2. The paper sheet of claim 1, wherein the inorganic fibers are glass fibers having a length of less than 4 mm.
3. The paper sheet of claim 1 wherein the fillers are inorganic fillers selected from the group consisting of talc, kaolin, calcium carbonate, barium sulfate, silica of diatoms, satin white, calcium sulfate, aluminum hydroxide, sodium aluminate, calcium aluminate, sodium silicoaluminate, rutile, octahedrite, magnesium hydroxide and mixtures thereof.
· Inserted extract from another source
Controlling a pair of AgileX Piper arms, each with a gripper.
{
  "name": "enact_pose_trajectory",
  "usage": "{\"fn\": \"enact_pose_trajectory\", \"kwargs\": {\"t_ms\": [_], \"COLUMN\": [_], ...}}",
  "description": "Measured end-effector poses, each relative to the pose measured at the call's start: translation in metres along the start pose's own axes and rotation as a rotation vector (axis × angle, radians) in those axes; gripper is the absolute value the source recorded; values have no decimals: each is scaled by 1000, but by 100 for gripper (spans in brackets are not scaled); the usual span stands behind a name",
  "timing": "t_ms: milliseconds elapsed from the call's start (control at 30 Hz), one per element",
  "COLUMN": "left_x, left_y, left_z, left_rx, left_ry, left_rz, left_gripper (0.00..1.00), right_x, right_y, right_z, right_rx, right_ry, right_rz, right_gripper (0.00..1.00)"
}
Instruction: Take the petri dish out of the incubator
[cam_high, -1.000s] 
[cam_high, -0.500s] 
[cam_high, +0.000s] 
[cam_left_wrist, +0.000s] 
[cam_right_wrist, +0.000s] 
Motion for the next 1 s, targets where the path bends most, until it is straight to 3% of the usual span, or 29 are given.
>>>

4. A paper sheet which contains, in parts by dry weight; 40 to 105 parts of latex and 100 parts of a basic mixture comprising 60 to 80 parts of fillers and 20 to 40 parts of cellulosic fibers having a SR of 15-35 and non-cellulosic fibers, said non-cellulosic fibers being glass fibers and representing 40 to 60% by dry weight of said cellulosic fibers, said sheet having a dimensional stability of not more than 0.13% and a resistance to delamination of greater than 350 g/cm, and wherein said sheet does not contain calcium hydroxide as a flocculant or filler.
5. The sheet of claim 4, wherein said non-cellulosic fibers are glass fibers or rock wool.
6. The sheet of claim 4, wherein said non-cellulosic fibers are glass fibers.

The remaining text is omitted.